La mañana continuaba imparable hacia el medio día y Lorena permanecía


abandonada al recuerdo sobre la cama.
—Algún día ya no estaré.
—No me importa. Ahora sólo quiero disfrutarte. No deseo apartarme de tu figura
aunque desde el principio he sospechado que será pasajera.

Reinaldo se sintió mejor al entender que su único compromiso con Lorena era
acudir en las noches para entregarle algo de su amor inexperto a cambio de que ella lo
hiciese sentir como un hombre.
—¿Nunca has pensado en que sólo te utilizo como un punto de referencia para
comportarme con madurez frente a las otras mujeres?
—No seré jamás ese punto de referencia porque no soy estática y mi movimiento
es ondulante y no circular. Además, no pretendo marcarte porque la relación que
tenemos es sólo un accidente. Empezó así y de esa misma forma va a terminar.
—Todo lo que dice es un producto de su desengaño.
—Tal vez. Pero sólo respondo a tus dudas con la realidad, o ¿esperabas que me
pusiera romántica y te suplicara que no me abandones? —dijo con cierta displicencia.
—No. Pero me había hecho a la idea de que me necesitaba del mismo modo como
la necesito.
La apatía de Lorena cambió con aquella declaración. Lo abrazó con ternura.
Reinaldo estaba resentido. Se apartó de sus brazos, la miró de frente, meneó la cabeza
con cierta decepción asomándose por sus ojos y besó en la mejilla a aquella mujer
que lo había hecho pasar de sus sueños eróticos a la realidad descarnada de una
relación sin futuro. Salió sin despedirse.
—Me abandonarás antes de lo previsto —dijo con tristeza y sintió aquel cuartucho
más amplio y silencioso donde ella no alcanzaba a llenarlo ni aún con sus esperanzas.

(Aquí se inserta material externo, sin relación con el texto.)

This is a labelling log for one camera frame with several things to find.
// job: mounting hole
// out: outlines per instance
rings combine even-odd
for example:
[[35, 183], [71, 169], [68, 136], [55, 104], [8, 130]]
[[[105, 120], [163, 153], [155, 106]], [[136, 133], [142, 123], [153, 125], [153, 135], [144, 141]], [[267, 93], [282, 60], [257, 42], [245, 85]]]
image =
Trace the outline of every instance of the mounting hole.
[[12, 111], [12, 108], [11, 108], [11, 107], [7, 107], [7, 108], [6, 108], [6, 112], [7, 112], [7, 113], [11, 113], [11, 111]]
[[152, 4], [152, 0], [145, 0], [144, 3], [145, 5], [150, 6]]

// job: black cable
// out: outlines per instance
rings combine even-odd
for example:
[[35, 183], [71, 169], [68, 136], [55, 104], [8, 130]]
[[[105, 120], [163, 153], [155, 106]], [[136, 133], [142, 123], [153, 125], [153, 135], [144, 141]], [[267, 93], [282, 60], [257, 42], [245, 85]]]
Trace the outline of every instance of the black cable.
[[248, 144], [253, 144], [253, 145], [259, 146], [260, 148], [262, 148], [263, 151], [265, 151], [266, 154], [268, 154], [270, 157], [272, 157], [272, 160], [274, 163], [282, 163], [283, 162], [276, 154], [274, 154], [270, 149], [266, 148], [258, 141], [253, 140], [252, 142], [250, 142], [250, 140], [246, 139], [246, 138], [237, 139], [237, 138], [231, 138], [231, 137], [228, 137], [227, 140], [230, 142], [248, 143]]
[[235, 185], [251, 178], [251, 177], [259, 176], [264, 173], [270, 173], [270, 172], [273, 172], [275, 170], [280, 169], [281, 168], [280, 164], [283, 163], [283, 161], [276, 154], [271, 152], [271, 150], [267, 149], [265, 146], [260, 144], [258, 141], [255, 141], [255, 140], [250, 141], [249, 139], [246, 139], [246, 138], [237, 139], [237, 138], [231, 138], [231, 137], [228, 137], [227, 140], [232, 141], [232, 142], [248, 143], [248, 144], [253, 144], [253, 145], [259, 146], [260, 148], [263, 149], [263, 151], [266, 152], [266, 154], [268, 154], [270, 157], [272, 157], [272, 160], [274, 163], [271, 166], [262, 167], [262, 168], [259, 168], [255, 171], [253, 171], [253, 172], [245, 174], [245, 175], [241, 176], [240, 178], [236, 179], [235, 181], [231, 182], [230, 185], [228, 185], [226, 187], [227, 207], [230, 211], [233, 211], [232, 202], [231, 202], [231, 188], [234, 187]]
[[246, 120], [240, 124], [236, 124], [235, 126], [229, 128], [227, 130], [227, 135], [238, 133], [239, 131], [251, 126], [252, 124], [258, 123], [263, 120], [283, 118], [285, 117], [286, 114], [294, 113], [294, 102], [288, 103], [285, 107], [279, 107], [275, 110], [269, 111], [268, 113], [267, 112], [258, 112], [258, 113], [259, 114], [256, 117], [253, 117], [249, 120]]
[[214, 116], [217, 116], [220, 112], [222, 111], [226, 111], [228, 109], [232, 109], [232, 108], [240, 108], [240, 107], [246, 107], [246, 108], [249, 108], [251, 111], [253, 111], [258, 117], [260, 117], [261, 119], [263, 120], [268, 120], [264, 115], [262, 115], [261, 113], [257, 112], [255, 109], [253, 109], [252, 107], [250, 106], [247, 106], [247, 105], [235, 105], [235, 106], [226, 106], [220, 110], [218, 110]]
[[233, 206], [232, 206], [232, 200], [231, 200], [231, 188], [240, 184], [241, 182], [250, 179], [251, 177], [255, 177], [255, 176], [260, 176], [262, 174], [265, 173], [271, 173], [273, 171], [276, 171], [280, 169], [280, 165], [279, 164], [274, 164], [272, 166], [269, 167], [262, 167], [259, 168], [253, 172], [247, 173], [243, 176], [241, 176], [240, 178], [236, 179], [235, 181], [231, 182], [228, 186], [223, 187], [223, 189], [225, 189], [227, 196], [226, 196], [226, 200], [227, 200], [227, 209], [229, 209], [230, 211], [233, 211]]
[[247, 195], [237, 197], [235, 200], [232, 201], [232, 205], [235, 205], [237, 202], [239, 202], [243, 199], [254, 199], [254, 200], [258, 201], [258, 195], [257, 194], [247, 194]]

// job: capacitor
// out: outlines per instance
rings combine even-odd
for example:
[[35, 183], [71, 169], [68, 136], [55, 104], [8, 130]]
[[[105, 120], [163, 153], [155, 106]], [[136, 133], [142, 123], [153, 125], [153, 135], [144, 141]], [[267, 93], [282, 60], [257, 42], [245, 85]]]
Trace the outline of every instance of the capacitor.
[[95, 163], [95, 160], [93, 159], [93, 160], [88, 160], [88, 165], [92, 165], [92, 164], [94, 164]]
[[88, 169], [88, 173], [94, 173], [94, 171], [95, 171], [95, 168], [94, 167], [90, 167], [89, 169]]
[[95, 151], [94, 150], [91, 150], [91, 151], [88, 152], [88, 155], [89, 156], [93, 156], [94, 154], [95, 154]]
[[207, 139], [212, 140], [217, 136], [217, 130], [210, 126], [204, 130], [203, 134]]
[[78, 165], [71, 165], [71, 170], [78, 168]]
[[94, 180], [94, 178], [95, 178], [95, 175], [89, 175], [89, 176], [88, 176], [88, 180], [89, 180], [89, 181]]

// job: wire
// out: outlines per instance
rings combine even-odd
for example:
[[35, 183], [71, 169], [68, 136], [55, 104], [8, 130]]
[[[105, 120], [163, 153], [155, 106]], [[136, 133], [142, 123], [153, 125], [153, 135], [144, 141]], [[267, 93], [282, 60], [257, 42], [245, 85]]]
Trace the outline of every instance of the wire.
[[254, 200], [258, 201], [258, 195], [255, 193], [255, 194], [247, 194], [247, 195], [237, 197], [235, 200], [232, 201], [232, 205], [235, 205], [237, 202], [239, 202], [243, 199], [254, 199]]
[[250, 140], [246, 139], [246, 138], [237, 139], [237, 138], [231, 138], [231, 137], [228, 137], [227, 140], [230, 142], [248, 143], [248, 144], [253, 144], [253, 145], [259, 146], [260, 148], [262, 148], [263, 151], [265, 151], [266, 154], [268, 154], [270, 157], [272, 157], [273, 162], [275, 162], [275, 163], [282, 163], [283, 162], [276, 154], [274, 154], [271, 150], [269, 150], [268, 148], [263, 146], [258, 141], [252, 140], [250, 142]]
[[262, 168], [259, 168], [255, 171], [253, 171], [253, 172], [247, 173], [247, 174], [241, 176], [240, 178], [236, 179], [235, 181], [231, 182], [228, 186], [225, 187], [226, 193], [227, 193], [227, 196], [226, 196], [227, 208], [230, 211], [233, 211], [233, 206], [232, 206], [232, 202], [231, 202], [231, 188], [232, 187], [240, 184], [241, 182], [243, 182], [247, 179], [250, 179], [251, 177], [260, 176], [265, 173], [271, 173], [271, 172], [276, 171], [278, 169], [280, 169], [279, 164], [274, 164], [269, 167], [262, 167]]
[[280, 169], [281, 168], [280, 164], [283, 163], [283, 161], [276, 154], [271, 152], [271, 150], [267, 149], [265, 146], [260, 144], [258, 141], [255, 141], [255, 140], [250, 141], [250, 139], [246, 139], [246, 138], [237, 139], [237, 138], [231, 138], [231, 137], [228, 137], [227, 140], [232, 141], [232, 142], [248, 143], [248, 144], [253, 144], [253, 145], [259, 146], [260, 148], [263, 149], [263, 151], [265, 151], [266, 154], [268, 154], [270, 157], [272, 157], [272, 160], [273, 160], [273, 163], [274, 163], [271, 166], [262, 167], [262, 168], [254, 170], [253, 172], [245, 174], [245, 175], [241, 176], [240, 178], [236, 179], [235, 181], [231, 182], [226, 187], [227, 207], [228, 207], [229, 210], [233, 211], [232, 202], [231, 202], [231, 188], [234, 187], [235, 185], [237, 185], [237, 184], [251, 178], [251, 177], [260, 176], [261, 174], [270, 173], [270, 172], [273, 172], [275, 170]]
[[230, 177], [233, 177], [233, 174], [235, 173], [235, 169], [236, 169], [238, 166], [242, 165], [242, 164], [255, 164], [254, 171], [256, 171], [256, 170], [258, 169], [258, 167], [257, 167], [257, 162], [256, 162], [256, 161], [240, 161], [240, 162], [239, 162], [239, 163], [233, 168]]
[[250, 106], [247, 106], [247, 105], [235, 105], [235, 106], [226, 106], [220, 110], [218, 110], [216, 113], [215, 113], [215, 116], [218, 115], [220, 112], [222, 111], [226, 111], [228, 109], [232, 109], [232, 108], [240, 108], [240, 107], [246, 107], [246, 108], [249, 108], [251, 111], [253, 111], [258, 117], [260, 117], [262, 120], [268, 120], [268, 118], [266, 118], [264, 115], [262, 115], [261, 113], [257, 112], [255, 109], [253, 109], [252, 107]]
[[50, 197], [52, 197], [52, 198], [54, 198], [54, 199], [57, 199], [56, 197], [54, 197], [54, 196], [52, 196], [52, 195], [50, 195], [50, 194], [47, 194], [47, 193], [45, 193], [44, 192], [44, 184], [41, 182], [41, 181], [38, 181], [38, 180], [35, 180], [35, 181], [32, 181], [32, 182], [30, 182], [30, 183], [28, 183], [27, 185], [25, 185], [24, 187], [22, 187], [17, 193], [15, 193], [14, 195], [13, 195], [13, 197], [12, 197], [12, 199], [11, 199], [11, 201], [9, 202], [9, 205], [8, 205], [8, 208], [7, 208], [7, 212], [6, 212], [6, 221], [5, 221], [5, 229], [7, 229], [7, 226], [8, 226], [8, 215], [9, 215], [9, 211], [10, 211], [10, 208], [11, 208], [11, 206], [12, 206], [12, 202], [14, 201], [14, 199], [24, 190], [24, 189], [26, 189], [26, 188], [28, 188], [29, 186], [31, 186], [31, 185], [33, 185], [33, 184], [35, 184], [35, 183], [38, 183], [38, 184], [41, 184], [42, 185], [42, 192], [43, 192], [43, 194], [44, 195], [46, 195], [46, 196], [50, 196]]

Sus sospechas no la apartaban totalmente del sueño de encontrar en aquel


Reinaldo, que para ella pudo haber sido un Carlos o un cualquiera, un amor sin
condiciones, sin compromisos eternos.
—Lo importante ahora es creer que mañana vendrás de igual forma, con tu
temblor disminuyendo con cada regreso, compartiendo mi espacio sin pensar en
ningún momento que pierdes tu tiempo —dijo y se convenció que volvería la
siguiente noche para continuar brindándole su amor de inocencia sin imaginar que él
se iría varias noches después porque en su anhelo de amor no cabía la presencia
continua.

Esta mañana ya no le importaba que Reinaldo no estuviera porque su recuerdo era


mucho más fuerte y tangible que la realidad de sacrificio y ultraje que la rodeaba.

Se sentó en el borde de la cama, tomó la taza de café ya fría, la vació de un sorbo,


miró el cigarrillo extinguido en el cenicero, colocó sus manos en ambas piernas y se
levantó con decisión. Se vistió. Abrió la puerta y el ruido del mundo lejano entró a su
pieza de alquiler con un impulso nuevo.